Neuropsychological assessment can be carried out from two basic perspectives, depending on the purpose of assessment. These methods are normative or individual. Normative assessment, involves the comparison of the patient’s performance against a representative population. This method may be appropriate in investigation of an adult onset brain insult such as traumatic brain injury or stroke. Individual assessment may involve serial assessment, to establish whether declines beyond those which are expected to occur with normal aging, as with dementia or another neurodegenerative condition.[5]

Assessment can be further subdivided into sub-sections:

History taking

Neuropsychological assessments usually commence with a clinical interview as a means of collecting a history, which is relevant to the interpretation of any later neuropsychological tests. In addition, this interview provides qualitative information about the patient’s ability to act in a socially apt manner, organise and communicate information effectively and provide an indication as to the patient’s mood, insight and motivation.[6] It is only within the context of a patient’s history that an accurate interpretation of their test data and thus a diagnosis can be made.[7] The clinical interview should take place in a quiet area free from distractions. Important elements of a history include demographic information, description of presenting problem, medical history (including any childhood or developmental problems, psychiatric and psychological history), educational and occupational history (and if any legal history and military history.)[8]

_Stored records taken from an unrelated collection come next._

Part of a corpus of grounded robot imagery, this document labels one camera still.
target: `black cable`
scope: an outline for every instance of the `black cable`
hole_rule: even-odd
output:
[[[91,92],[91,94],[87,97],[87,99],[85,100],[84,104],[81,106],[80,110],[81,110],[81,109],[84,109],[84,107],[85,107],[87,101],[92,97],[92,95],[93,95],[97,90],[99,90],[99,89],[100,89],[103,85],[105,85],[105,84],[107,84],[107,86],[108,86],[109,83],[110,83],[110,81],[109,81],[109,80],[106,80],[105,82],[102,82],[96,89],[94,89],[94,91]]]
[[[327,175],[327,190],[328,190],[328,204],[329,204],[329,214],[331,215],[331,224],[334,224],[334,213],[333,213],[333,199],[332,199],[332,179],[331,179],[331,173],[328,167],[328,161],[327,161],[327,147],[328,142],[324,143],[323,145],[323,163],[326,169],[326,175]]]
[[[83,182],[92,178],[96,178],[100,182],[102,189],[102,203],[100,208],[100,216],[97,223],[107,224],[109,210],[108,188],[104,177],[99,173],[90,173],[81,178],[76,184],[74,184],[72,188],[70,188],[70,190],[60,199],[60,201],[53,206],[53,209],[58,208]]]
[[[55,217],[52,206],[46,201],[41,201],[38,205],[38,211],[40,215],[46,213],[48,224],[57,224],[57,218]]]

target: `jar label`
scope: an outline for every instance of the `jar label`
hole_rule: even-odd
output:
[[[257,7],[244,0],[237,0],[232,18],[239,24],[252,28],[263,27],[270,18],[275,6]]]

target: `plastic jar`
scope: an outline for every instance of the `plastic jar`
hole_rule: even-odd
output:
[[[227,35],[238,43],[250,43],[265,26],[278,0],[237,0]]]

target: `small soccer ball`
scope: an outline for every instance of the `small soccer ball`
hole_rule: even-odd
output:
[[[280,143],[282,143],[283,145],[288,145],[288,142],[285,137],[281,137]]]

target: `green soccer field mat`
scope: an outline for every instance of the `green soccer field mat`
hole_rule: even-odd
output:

Selection of neuropsychological tests

It is not uncommon for patients to be anxious about being tested; explaining that tests are designed so that they will challenge everyone and that no one is expected to answer all questions correctly may be helpful.[4] An important consideration of any neuropsychological assessment is a basic coverage of all major cognitive functions. The most efficient way to achieve this is the administration of a battery of tests covering: attention, visual perception and reasoning, learning and memory, verbal function, construction, concept formation, executive function, motor abilities and emotional status. Beyond this basic battery, choices of neuropsychological tests to be administered are mainly made on the basis of which cognitive functions need to be evaluated in order to fulfill the assessment objectives.[9] With advances in technology, many clinical neuropsychologists have opted to utilize online and iPad based testing measures through services such as Pearson Assessment's Q-interactive and PAR's iConnect.[10]

Report writing

Following a neuropsychological assessment it is important to complete a comprehensive report based on the assessment conducted. The report is for other clinicians, as well as the patient and their family so it is important to avoid jargon or the use of language which has different clinical and lay meanings (e.g. intellectually disabled as the correct clinical term for an IQ below 70, but offensive in lay language).[11] The report should cover background to the referral, relevant history, reasons for assessment, neuropsychologists observations of patient’s behaviour, test administered and results for cognitive domains tested, any additional findings (e.g. questionnaires for mood) and finish the report with a summary and recommendations. In the summary it is important to comment on what the profile of results indicates regarding the referral question. The recommendations section contains practical information to assist the patient and family, or improve the management of the patient’s condition.[12]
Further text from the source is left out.